Olay, 24 Ocak 2023 günü saat 19.00 sıralarında Yalova'nın Altınova ilçesine bağlı Soğuksu köyü Ballıkaya mevkinde meydana geldi. Kocaeli'nin Karamürsel ilçesinde yaşayan Semiha Sözer, eşi Erdal Sözer ile gittiği kayalıklarda fotoğraf çekilirken, 20 metre yükseklikten düştü. İhbar üzerine olay yerine AFAD ve itfaiye ekipleri sevk edildi. Kayalıklardan inen ekipler, Sözer'in hayatını kaybettiğini belirledi. Sözer'in cansız bedeni, ekiplerin yaklaşık 2 saatlik çalışmasıyla çıkarıldı. 1,5 yıl önce Erdal Sözer ile evlenip, Kocaeli'de yaşamaya başlayan Semiha Sözer'in cenazesi, anne ve babasının yaşadığı Bursa'nın Orhangazi ilçesinde toprağa verildi. Cenazede Erdal Sözer, taziyeleri kabul etti.
EŞİ ÇELİŞKİLİ İFADELER VERDİ, SORUŞTURMA DERİNLEŞTİRİLDİ
Olayla ilgili yürütülen soruşturma kapsamında jandarma ekipleri, Erdal Sözer'in çelişkili ifadeler verdiğini belirledi. Bunun üzerine Jandarma Asayiş, Olay Yeri İnceleme, Jandarma Suç Araştırma (JASAT) ve Kaçakçılık ve Organize Suçlarla Mücadele timlerinden oluşan ekip kuruldu.
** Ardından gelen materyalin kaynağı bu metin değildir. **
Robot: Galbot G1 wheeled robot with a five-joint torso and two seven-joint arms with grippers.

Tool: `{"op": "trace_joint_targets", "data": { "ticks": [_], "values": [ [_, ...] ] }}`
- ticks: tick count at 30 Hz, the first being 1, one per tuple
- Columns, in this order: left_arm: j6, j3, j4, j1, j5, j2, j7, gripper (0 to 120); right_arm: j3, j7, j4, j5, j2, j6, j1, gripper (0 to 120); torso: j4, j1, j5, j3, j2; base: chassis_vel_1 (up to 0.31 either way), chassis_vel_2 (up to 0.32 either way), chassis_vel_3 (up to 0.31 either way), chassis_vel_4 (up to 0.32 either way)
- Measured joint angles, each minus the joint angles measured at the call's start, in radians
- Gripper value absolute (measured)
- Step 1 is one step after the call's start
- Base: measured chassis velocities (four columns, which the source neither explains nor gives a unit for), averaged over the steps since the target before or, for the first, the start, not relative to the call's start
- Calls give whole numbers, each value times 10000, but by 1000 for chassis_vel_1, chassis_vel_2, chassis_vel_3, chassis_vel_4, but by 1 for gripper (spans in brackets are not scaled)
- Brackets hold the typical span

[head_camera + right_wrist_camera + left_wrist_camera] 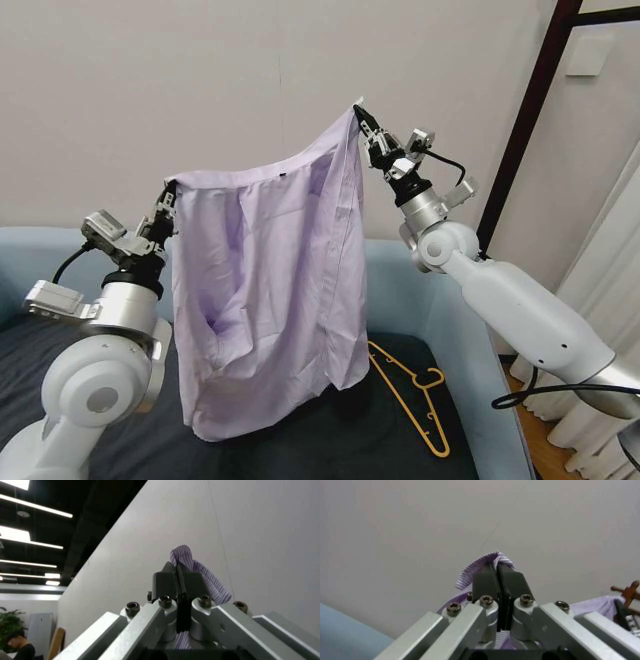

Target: Pick up the clothes from the sofa and hang them on the clothes hanger.

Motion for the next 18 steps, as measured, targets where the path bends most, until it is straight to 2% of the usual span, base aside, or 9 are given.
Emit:
{"op": "trace_joint_targets", "data": {
  "ticks": [5, 9, 13, 16, 18],
  "values": [
    [40, 163, 603, -316, 776, 446, 925, 0, 105, 180, 44, -109, -68, 41, -9, 0, -2, 0, 0, 0, 0, 0, 0, 0, 0],
    [-277, 257, 1118, -485, 1554, 840, 2292, 0, 205, 111, 243, -76, -182, 42, -130, 0, -1, 0, -2, -1, 0, 0, 0, 0, 0],
    [-112, 342, 1298, -216, 1885, 787, 2551, 0, 345, 88, 539, -351, -295, 62, -968, 0, 0, 0, 1, 0, 0, 0, 0, 0, 0],
    [107, 486, 1410, -20, 2000, 706, 2417, 0, 453, 87, 626, -743, -313, 119, -1571, 0, 0, 0, -2, -1, 0, 0, 0, 0, 0],
    [537, 689, 1481, 100, 2057, 663, 2052, 0, 537, 155, 618, -1209, -297, 199, -2279, 0, 0, 0, 0, 0, 0, 0, 0, 0, 0]
  ]
}}
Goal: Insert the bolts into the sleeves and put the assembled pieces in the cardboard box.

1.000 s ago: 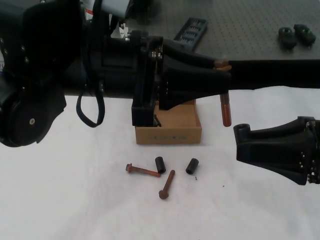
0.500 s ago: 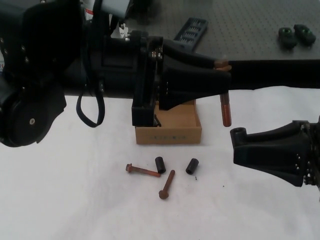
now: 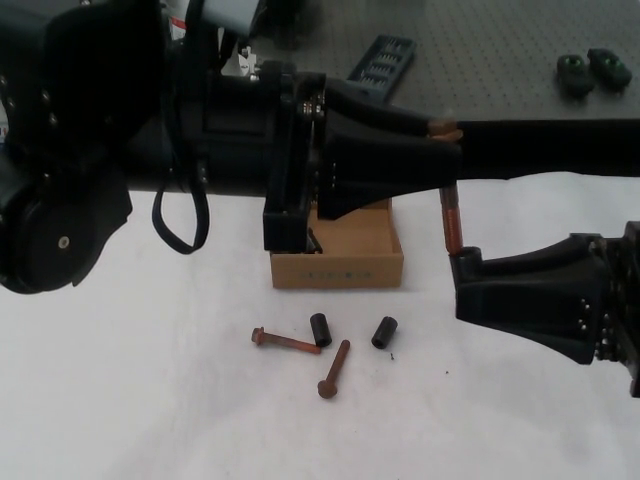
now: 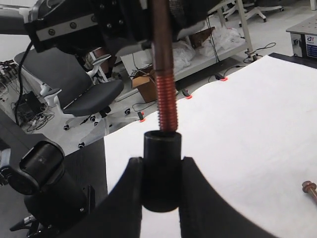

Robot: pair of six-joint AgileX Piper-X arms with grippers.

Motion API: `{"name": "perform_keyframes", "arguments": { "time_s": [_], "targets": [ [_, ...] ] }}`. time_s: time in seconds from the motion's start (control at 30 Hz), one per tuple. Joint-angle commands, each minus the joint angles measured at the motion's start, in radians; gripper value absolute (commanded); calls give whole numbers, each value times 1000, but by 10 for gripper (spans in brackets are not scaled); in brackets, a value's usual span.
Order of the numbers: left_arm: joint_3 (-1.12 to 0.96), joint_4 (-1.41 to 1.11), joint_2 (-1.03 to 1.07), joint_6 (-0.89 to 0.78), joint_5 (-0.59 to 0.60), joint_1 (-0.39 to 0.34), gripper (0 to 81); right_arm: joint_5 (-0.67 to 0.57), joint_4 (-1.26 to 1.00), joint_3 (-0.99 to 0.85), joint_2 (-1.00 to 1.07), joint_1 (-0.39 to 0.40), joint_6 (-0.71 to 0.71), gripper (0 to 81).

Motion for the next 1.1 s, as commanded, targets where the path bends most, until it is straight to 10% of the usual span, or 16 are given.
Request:
{"name": "perform_keyframes", "arguments": {
  "time_s": [0.0,1.07],
  "targets": [
    [-4,-17,-10,-9,9,-1,6,-18,-40,-17,8,18,14,28],
    [-4,-28,-10,-45,24,-1,6,87,-22,-17,36,30,-42,28]
  ]
}}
Ekip, olayın oluş şekline ilişkin Erdal Sözer'in çelişkili ifadeleri sonrası olay yerinde inceleme yaptı. Jandarma, Cumhuriyet Savcılığı'ndan alınan izinle Erdal Sözer'i teknik ve fiziki takibe aldı. Sözer, olaydan 3 ay sonra gözaltına alındı. İşlemleri sonrası Sözer'e ev hapis cezası verildi. Kısa süre sonra ise cezası kaldırıldı.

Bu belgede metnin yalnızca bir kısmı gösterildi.